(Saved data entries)
—————

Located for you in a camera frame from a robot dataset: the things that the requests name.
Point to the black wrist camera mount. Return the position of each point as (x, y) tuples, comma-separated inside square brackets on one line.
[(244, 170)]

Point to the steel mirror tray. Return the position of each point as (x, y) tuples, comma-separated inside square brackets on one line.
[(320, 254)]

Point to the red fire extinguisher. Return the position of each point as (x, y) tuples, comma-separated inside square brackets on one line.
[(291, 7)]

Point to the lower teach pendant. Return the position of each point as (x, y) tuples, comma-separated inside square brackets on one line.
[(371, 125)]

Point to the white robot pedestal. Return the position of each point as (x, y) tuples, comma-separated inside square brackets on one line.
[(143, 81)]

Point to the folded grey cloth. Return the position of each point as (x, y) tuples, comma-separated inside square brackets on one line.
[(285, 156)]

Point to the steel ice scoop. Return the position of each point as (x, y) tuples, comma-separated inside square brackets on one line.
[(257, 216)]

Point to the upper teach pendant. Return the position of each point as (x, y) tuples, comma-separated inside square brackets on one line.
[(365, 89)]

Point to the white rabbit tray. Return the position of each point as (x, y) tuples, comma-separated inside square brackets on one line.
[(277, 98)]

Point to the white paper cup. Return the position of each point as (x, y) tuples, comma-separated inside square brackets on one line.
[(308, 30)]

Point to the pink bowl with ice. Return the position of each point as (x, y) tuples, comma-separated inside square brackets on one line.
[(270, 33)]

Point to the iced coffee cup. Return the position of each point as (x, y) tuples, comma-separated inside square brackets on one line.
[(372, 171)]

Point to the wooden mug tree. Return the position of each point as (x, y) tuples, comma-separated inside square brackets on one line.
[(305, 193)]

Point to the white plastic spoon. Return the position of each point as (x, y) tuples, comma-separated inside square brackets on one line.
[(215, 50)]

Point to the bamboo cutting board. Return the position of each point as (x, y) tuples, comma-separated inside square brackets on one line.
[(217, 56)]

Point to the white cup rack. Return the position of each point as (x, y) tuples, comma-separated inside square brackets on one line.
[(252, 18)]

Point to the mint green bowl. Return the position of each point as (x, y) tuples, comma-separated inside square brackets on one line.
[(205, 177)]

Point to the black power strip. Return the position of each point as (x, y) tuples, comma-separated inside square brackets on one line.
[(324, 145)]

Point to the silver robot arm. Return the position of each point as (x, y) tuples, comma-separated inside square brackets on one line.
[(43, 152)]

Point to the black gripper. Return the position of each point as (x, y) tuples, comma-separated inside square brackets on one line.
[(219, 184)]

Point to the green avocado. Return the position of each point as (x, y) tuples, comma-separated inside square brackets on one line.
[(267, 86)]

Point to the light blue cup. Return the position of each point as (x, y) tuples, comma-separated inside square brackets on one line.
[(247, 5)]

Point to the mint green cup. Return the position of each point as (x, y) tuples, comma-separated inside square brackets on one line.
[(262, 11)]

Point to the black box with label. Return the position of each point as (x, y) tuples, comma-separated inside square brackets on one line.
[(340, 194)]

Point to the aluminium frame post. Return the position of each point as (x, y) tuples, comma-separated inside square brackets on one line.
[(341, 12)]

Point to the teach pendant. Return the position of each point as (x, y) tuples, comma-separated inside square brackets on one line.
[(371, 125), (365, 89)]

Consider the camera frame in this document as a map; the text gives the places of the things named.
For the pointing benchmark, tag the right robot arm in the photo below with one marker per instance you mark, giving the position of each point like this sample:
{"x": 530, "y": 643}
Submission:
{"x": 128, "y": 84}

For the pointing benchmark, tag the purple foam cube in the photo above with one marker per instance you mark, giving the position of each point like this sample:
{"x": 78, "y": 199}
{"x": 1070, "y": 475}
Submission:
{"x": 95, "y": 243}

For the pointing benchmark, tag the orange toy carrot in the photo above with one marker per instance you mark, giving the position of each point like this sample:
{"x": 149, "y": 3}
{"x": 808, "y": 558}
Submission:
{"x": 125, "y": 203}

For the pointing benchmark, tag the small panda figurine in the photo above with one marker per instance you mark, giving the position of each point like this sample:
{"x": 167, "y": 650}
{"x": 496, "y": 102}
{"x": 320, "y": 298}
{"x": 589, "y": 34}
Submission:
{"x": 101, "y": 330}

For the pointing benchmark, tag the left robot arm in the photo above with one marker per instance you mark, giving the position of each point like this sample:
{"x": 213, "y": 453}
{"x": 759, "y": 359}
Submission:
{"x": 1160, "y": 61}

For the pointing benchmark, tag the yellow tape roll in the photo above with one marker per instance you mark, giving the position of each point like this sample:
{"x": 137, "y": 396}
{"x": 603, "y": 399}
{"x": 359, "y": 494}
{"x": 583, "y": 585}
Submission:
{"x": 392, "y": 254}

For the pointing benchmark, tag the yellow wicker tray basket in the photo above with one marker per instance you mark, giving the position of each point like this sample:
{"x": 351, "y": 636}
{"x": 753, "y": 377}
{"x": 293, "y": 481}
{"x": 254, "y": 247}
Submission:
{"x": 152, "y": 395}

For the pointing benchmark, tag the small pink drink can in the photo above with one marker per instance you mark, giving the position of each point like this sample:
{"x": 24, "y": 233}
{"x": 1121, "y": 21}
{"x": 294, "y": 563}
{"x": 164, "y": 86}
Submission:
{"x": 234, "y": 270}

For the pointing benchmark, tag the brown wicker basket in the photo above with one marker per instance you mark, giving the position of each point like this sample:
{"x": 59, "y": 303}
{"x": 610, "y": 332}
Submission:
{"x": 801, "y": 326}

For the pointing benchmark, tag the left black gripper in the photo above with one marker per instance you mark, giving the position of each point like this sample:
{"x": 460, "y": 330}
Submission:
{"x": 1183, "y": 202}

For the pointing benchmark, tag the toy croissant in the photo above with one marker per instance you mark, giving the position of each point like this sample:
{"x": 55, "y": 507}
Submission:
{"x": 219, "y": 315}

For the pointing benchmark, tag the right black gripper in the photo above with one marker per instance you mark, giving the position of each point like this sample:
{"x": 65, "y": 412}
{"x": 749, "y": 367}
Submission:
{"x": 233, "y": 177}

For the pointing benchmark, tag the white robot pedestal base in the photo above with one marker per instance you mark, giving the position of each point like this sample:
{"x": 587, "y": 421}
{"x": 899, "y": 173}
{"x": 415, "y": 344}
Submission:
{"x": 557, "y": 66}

—————

**Task instructions:** List, from the entries above, every line in which the word "left" shows up.

**Solution:**
For the pointing benchmark, tag the left robot arm in the photo above with one marker per instance you mark, giving the position of each point like this sample:
For the pointing benchmark, tag the left black gripper in the photo above with one marker per instance you mark, giving the position of each point like this sample:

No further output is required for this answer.